I'm super excited about the 2010 Winter Olympics in Vancouver this year! Thanks to my friends at the Kid's Yoga Resource, I was inspired to dedicate last weekend's Alluem Kid's class to this major international multi-sporting event. The majority of my students play competitive sports from soccer and lacrosse to swimming and gymnastics. I'm a strong believer that yoga is one of the best compliments to sports. I personally played soccer until I was 26 years old. Upon finding yoga when I was 22 years old, I noticed a change in my game. Mentally, I became a more conscious player - aware of my surroundings, aware of what I was doing in the moment which would ultimately take me into he next move. My breathing allowed me to slow down my mind so I could think and anticipate the game, rather then reacting instinctively. Physically, my muscles responded better to the short steps and sprinting that soccer requires. The stretching of the muscles that yoga incorporates allows for deeper movement. I talked with the kids about this...when you play an intense sport, your muscle contract and tighten. The more you stretch and breathe into the muscles the more flexibility you will experience lowering your chance of injury and increasing your strength and agility. Practicing yoga regularly can help you maintain that flexibility. Many athletes participate in yoga even at the Olympic level - including freestyle skier Emily Cook, gymnast Stephen McCain, swimmer Jenny Thompson, and most of the Women's US Soccer Team to name a few. We talked about how these athletes could use yoga to benefit their sport of choice. First off breathing...we use breathing to calm our minds, lower anxiety, release muscle tension. The kids and I sat, eyes closed, and focused on our breath. Imagining we were athletes preparing for the Olympics, we saw ourselves proudly wearing the colors of our country on our uniforms for the sport of our choice. We imagined the intensity of the moment and thought about how would really need to go inside to focus before the big event.
We moved into stretching and then the events:
Ski Jump: Starting in Chair Pose, holding for 3,2,1 - launch! Up on your toes, arms back, chest open, hold 3,2,1 - landing back in Chair.
Snowboarding: Warrior 2 right side, hold, step into your front right foot and lower into a squat. Move both hands to the right side, twist to see over your right shoulder. Spin and step up into Warrior 2 with the left leg, hold, step into the left foot, lower into squat. Move hands to left side, twist, and spin. Repeat. Once you get the hang of it, you can really speed it up! Warrior 2, squat, twist, spin, Warrior 2, squat, twist, spin, repeat!
Speed Skating: Taking long lunges, alternating legs, arms behind your back, move in a circle around the room. Eventually leaning the torso forward and increasing the speed.
Figure Skating: Coming into Tree Pose, taking knee up in front of you and moving into Eagle, taking your ankle or foot behind you for Dancer's Pose. Find your balance and feel free to twirl!
Pair Skating: Partners must hold on at all times. Starting off seated back to back link arms and try to stand up. Move into partner Chair facing each other. Step back into Partner Warrior 1, open up into Warrior 2, Step forward to Warrior 3. (This can go on and on adding poses.)
Skeleton: Lying on your stomach, arms are glued to your sides.

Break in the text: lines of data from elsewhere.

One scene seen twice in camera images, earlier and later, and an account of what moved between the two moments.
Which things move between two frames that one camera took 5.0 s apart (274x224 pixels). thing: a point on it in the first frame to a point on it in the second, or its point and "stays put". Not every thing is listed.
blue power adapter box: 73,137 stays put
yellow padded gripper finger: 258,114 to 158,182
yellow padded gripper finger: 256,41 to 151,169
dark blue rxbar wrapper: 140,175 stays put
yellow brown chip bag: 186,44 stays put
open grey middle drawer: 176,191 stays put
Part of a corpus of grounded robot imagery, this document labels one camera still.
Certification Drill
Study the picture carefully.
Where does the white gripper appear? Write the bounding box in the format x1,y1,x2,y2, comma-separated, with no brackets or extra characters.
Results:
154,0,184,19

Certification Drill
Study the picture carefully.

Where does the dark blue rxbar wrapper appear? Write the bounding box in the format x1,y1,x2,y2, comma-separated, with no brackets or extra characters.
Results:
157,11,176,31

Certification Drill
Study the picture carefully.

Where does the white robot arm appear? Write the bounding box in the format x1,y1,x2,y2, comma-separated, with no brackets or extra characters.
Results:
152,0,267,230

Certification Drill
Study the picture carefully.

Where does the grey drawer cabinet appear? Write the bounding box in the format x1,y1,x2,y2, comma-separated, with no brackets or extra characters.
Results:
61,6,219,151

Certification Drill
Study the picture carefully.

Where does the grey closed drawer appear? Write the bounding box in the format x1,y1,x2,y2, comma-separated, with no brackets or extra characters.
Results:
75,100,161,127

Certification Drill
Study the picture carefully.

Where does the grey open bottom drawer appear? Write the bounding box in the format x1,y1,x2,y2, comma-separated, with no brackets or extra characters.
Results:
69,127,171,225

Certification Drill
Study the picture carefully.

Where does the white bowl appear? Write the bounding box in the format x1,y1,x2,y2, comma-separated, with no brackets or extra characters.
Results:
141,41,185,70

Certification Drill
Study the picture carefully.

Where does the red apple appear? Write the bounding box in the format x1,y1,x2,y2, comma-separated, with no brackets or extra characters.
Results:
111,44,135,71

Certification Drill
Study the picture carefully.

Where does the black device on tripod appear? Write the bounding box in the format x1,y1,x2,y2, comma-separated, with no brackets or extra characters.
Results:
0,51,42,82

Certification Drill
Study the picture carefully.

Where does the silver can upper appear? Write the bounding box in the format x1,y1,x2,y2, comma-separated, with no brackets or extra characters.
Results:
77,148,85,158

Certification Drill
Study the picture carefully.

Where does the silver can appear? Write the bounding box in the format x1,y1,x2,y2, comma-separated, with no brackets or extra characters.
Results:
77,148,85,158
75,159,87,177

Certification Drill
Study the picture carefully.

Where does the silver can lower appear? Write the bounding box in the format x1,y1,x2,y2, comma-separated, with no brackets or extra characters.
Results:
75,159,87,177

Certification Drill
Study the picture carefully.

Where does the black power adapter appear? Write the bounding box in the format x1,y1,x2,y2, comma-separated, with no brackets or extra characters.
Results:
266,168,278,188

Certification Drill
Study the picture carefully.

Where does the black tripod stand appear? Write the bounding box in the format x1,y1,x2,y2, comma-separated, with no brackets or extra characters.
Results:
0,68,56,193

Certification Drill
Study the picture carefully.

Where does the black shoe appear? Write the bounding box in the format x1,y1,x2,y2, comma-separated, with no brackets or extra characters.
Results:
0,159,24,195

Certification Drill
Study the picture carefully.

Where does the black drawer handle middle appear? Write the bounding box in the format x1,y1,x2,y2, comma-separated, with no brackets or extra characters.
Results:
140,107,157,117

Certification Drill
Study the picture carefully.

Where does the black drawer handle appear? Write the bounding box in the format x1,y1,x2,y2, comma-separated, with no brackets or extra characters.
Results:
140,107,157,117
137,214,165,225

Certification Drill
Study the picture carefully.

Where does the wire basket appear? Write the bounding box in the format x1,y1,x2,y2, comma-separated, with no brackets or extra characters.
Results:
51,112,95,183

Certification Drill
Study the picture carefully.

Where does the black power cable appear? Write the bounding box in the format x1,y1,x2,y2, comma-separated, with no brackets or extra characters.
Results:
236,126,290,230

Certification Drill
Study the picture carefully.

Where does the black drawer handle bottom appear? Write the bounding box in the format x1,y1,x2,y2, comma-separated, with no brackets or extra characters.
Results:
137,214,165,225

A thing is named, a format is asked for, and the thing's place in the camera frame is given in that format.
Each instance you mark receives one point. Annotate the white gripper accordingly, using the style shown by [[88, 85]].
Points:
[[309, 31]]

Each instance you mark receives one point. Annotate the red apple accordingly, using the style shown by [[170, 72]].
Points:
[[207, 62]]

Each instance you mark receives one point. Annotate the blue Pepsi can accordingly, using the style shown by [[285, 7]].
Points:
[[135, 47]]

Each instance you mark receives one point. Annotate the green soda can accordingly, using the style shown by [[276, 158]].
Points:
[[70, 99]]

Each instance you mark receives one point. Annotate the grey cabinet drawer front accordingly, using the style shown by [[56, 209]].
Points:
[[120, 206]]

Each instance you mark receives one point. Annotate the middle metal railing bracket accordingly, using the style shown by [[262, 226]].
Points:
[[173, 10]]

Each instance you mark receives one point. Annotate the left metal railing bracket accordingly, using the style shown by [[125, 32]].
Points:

Inhale lift your head and your feet off the ground using the muscles in your back. Exhale, rest. Repeat.
Louge: Lying on your back, arms glued to your sides. Inhale lift your head and your feet a couple inches off the floor using the muscles in your stomach. Exhale, rest. Repeat.
Team Bob Sled: Everyone lines up and sits down in a straddle. Putting your arms straight out so that your hands rest on the shoulders of the person in front of you. Inhale sit up tall. Using your core strength, lean to the right. Come back to the center. Lean to the left. Inhale sit up taller lean back without falling on the person behind you. Back up and repeat.
Although the Olympics are highly competitive, the games are a chance for people from around the world to come together to celebrate friendship, unity, and peace through sports. The Olympic flag alone represents this unity. The five circles you see on the flag represent the 5 major land masses in the world. The five different colors used (including the white background) have at least one color of every nations flag in them. The rings are interlocked to show friendship among the nations. So, just like yoga, the Olympics are about coming together in peace. The opening ceremony is tonight! Be sure to tune in!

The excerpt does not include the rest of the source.